Collected data entries:

[Start of Attachment]

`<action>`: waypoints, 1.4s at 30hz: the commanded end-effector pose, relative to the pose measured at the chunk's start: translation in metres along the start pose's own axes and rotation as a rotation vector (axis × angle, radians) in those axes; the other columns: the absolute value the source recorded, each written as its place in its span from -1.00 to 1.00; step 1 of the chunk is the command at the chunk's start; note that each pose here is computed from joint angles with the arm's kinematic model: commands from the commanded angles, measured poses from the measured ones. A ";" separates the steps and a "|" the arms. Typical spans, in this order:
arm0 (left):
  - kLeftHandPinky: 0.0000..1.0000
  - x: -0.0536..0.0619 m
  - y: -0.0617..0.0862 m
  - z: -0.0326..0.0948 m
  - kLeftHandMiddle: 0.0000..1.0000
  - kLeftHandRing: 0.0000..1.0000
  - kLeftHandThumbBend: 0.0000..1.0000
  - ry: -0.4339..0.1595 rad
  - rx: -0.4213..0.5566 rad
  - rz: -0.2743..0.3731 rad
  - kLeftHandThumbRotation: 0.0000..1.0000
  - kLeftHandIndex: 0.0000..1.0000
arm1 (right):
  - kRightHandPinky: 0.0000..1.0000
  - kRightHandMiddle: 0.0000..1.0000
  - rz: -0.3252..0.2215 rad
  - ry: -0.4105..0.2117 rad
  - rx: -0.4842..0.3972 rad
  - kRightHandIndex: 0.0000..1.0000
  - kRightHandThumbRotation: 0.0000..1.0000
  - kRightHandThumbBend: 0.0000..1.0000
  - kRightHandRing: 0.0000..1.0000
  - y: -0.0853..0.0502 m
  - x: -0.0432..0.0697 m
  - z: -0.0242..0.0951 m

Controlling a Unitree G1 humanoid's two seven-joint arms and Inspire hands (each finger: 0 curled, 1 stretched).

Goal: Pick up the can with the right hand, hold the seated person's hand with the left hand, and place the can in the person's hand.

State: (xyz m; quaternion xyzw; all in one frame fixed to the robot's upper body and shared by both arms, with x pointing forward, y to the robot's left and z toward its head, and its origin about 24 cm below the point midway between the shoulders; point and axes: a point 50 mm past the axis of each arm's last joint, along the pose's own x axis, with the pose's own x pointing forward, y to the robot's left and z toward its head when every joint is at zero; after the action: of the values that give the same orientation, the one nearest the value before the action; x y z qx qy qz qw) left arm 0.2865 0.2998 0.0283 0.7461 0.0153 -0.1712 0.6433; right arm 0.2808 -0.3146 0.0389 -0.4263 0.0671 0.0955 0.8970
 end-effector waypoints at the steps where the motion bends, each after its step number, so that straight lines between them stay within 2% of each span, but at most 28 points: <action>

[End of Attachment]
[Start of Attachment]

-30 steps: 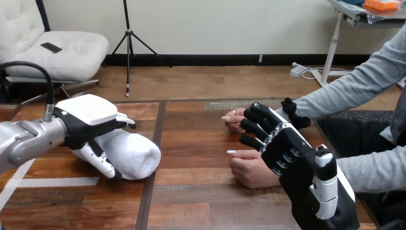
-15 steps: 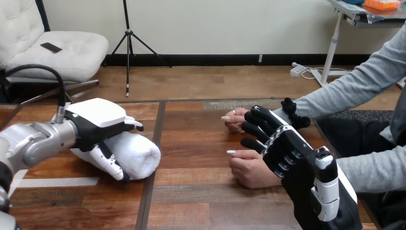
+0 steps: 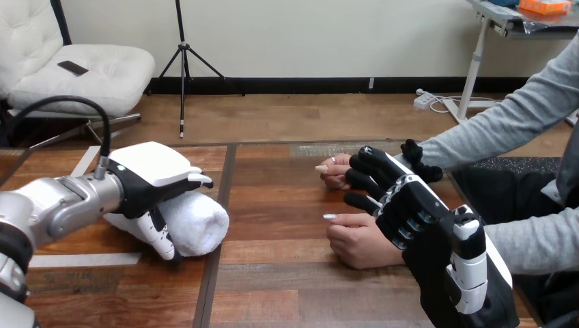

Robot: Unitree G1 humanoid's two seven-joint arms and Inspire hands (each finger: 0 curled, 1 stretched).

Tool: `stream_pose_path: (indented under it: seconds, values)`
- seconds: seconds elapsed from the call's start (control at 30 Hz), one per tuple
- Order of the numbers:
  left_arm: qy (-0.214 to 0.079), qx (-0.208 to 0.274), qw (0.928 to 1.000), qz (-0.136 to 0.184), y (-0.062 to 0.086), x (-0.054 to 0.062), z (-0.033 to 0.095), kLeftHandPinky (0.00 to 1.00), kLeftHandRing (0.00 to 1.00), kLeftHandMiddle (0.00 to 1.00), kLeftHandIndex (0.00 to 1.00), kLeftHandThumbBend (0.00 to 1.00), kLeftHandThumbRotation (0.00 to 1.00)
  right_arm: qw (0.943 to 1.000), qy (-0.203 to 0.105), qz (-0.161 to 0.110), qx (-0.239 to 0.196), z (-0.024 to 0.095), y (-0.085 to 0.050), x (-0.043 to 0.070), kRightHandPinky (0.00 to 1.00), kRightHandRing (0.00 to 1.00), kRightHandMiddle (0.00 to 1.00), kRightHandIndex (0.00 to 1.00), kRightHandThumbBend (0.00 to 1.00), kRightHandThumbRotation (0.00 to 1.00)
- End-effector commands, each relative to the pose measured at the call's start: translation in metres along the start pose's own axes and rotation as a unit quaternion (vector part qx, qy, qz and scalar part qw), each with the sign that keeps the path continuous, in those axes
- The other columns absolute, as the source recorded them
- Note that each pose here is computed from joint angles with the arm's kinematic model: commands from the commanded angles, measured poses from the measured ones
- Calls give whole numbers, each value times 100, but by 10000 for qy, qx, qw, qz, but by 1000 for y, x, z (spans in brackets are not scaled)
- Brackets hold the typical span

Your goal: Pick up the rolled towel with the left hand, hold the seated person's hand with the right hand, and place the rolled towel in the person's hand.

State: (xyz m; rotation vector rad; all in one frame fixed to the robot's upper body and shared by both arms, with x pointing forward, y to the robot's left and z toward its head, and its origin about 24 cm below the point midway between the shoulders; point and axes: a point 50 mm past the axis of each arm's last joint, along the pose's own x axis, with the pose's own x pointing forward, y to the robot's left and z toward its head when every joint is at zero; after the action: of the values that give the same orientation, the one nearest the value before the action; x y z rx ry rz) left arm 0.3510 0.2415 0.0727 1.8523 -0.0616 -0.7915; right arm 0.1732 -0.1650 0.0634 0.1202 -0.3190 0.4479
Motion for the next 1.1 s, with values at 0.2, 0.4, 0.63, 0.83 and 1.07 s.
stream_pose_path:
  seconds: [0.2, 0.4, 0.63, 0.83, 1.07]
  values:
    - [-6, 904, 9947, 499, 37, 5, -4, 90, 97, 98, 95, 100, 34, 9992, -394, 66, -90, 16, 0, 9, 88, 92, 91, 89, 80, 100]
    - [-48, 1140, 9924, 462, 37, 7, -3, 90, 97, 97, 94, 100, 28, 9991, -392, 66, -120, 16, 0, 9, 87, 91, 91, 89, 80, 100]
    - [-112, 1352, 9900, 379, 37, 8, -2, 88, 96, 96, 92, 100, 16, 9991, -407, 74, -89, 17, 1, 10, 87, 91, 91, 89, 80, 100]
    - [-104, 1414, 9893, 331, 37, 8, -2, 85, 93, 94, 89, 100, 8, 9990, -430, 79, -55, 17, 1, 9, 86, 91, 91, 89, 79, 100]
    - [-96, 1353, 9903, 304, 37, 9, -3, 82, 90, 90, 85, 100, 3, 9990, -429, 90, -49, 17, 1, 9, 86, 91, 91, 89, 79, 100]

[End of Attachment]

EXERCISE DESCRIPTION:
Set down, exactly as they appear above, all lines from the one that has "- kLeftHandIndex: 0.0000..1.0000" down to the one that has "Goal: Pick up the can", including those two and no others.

EXPECTED OUTPUT:
  - kLeftHandIndex: 0.0000..1.0000
arm1 (right):
  - kRightHandPinky: 0.0000..1.0000
  - kRightHandMiddle: 0.0000..1.0000
  - rz: -0.3252..0.2215 rad
  - ry: -0.4105..0.2117 rad
  - rx: -0.4842..0.3972 rad
  - kRightHandIndex: 0.0000..1.0000
  - kRightHandThumbRotation: 0.0000..1.0000
  - kRightHandThumbBend: 0.0000..1.0000
  - kRightHandRing: 0.0000..1.0000
  - y: -0.0853..0.0502 m
  - x: -0.0432..0.0697 m
  - z: -0.0242..0.0951 m

Controlling a Unitree G1 humanoid's two seven-joint arms and Inspire hands (each finger: 0 curled, 1 stretched).

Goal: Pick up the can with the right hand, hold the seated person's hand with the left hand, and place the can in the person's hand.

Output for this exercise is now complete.